When only known-good sources can produce software that people can run, the first question to ask is who selects those sources.  I personally doubt that Intel itself will do it directly — they’ve had enough antitrust problems with the FTC and the EU without the accusation that they now control the entire software market — but I’ll let those with more expertise in antitrust law discuss that.  The next obvious answer is the operating system vendors: Microsoft, Apple, all the myriad Linux vendors, etc.  Some organizations may wish to install their own; I discuss this below.

Let me back up and explain exactly what appears to be going on.  (I say “appears to be” because we don’t have technical details yet.)  One or more privileged entities, known generically as trust anchors and referred to more specifically as certificate authorities, issue cryptographic certificates to as many parties as they wish.  These certificate owners in turn can digitally sign code — i.e., make the cryptographically-verifiable assertion that only they could have produced that code — or (if permitted by their own certificates) issue subcertificates to other parties, ad infinitum.  I’ll give a concrete example.  Suppose that there is one ultimate trust anchor, Intel.  Intel issues a digitally-signed code-signing certificate to Microsoft, which in turn issues a certificate to Xyzzy Corp.  Xyzzy in turn issues certificates to its browser division and to its hardware device driver division.  When you, on your desktop, try to run their browser, it goes through a recursive validation process.  First, it checks if the browser is properly signed by some certificate; if the code has been tampered with, that check will fail.  If it succeeds, the system checks the validity of the signature on the certificate.  That certificate was issued by Xyzzy.  Its certificate was signed by Microsoft, which in turn has a certificate signed by Intel.  And how does the PC know that that certificate is valid?  It’s embedded in the hardware, courtesy of Intel’s new strategy.

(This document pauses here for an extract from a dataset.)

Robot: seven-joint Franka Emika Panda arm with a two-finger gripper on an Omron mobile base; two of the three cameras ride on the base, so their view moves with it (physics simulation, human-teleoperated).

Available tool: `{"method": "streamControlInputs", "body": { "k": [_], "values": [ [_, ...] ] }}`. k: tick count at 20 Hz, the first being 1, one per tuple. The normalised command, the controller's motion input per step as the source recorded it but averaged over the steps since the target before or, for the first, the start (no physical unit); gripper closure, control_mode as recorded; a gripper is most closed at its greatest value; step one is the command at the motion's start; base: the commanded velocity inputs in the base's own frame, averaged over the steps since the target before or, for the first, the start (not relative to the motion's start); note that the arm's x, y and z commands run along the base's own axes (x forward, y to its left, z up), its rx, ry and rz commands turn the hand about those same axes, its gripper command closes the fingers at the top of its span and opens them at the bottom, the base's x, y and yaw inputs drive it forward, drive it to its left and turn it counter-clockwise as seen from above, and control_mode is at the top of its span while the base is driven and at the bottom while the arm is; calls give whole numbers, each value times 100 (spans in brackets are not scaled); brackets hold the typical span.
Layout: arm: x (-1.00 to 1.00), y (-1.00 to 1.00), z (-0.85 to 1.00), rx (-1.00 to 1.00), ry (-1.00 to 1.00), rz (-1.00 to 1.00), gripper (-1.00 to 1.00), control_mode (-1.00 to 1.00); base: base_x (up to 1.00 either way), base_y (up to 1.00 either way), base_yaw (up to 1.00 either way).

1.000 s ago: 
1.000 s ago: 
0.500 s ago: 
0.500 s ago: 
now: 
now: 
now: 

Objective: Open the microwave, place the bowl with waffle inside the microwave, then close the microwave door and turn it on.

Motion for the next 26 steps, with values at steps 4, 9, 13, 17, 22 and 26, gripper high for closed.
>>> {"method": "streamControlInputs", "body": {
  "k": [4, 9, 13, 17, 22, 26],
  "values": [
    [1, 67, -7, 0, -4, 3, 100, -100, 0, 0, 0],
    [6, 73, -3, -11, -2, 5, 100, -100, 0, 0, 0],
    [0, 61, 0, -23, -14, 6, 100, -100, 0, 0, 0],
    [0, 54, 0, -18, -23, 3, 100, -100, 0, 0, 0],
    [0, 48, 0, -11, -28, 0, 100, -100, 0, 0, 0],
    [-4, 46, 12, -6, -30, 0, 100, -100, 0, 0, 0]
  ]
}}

If everyone is playing honestly, there’s some protection here; no code not authorized by this chain leading up to Intel can run.  If anyone tampers with a legitimate program or certificate, the digital signature will fail; similarly, it is believed to be impossible to forge a signature without breaking the cryptography or stealing someone’s key.  But it all depends on who the trust anchors are.  If they’re too tightly controlled, there is too much central control; if there are too many, who’s to stop EvilHackerDudez.com from getting a code-signing certificate?

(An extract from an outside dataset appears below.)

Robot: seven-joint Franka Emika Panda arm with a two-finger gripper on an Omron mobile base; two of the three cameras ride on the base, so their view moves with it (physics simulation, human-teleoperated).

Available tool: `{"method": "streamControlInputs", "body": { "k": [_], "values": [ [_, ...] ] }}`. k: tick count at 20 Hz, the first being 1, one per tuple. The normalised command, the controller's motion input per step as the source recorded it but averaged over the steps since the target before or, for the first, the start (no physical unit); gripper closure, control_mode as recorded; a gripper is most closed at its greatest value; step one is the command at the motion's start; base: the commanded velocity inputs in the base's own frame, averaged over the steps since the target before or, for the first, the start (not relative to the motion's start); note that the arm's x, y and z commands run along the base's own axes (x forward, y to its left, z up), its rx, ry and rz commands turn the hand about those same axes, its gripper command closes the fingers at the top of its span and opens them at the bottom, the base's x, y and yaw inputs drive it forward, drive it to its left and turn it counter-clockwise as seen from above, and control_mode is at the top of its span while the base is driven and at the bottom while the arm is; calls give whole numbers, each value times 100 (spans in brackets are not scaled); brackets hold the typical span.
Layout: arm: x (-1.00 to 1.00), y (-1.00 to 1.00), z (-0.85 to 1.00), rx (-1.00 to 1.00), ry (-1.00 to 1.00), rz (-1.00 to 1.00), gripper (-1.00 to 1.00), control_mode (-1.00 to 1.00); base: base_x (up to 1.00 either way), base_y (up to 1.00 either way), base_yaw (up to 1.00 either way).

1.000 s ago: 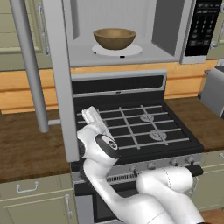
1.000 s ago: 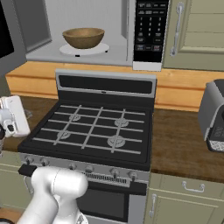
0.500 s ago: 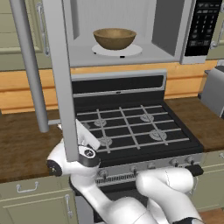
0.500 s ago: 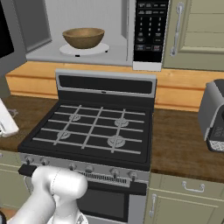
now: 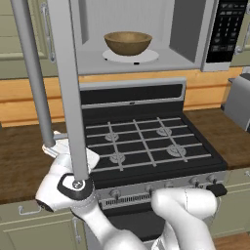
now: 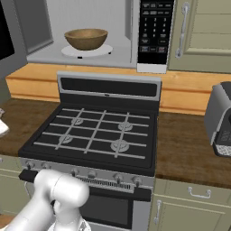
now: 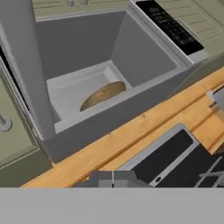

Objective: Open the microwave, place the bowl with waffle inside the microwave, then close the microwave door and turn it on.

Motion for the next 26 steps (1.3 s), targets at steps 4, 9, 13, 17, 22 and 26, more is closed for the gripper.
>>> {"method": "streamControlInputs", "body": {
  "k": [4, 9, 13, 17, 22, 26],
  "values": [
    [-8, 46, 12, -4, -33, 0, 100, -100, 0, 0, 0],
    [-9, 37, 12, -3, -37, 0, 100, -100, 0, 0, 0],
    [-3, 23, 7, -5, -41, 0, 100, -100, 0, 0, 0],
    [0, 19, 4, -4, -39, 0, 100, -100, 0, 0, 0],
    [0, 4, 18, 0, -33, 0, 100, -100, 0, 0, 0],
    [0, -1, 43, 2, -16, -2, 100, -100, 0, 0, 0]
  ]
}}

A crucial question, then, is how many trust anchors will exist.  Verifying a signature, whether of a program or of a certificate, is an expensive operation, though hardware assists can help tremendously.  It’s possible to cache signature verifications, so that if you’ve recently verified the certificate of the Xyzzy browser division all the way to the trust anchor you don’t have to do so again.  All of that works better, though, if there’s a reasonably small number of certificates (or programs) to verify.  Perhaps, depending on Intel’s design decisions, there would be room for only a very few trust anchors.

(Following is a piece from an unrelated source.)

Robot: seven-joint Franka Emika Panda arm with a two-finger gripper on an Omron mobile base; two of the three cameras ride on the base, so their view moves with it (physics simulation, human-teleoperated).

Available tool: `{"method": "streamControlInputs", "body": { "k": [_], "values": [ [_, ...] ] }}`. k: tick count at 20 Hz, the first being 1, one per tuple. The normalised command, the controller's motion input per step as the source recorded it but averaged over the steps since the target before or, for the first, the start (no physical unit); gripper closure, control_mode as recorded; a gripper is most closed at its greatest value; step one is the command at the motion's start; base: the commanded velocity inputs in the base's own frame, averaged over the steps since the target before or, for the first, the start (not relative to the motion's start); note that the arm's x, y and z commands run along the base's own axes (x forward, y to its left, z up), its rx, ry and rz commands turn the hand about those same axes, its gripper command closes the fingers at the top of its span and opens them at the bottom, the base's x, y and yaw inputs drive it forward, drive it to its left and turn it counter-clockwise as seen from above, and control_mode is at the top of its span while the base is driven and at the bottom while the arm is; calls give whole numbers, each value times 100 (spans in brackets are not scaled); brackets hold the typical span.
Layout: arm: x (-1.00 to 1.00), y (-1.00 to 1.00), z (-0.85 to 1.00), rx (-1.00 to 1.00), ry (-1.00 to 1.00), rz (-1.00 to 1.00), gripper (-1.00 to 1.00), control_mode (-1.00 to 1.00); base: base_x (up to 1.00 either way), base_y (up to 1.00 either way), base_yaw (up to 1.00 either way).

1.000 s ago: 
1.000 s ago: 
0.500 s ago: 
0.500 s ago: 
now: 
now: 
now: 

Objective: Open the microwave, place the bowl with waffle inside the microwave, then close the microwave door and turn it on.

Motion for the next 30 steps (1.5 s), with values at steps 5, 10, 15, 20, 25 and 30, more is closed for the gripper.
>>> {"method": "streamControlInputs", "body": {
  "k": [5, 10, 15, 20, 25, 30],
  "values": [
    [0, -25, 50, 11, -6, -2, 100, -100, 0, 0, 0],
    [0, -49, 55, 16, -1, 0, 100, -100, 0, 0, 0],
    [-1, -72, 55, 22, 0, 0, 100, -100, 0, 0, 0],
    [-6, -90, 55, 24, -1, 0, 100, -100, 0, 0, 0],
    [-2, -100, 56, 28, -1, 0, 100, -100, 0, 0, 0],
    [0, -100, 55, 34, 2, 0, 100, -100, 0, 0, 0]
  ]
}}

It’s instructive to look at how browsers handle the same problem.  Every mainstream browser ships with a built-in set of trust anchors; for Firefox, there are about 180, selected by Mozilla.  These are used to authenticate secure web sites, web sites to which you set up encrypted connections.  Trying to override this list is painful, difficult, and accompanied by blood-thirsty warning messages.  It is fair to say that most consumers and small businesses will never change this list.  Large companies may add their own, either for code developed in-house or for trusted vendors.  Conversely, they may delete trust anchors, to prevent unauthorized code from running on corporate machines.  This is a dream of many IT managers, but would likely impede corporate agility; most interesting new software developments, including the web itself, were pushed from the bottom up.

Suppose that we get the same set of about 180 trust anchors.  What does this mean?

We probably won’t get much real security.  Matt Blaze observed a long time ago that “commercial certificate authorities protect you from anyone from whom they are unwilling to take money“.  If they don’t vet their clientele for anything other than their corporate names, there’s no protection; EvilHackerDudez can easily create a subsidiary named Advanced Integrated Software Security Research Corporation and let it get the certificate.  In the web model, any trust anchor can issue a fake certificate with any given corporate name.  This has become an issue in the Web world, since Firefox now includes a Chinese company on its trust anchor list; this company, perhaps at the behest of the Chinese government, could do things like issue fake Gmail certificates to help capture dissidents’ email passwords.

Will governments get their own code-signing certificates?  Which ones?  Years ago, there was the accusation — valid, in my opinion — that Microsoft added a certificate at the behest of the NSA.  Which governments do you trust?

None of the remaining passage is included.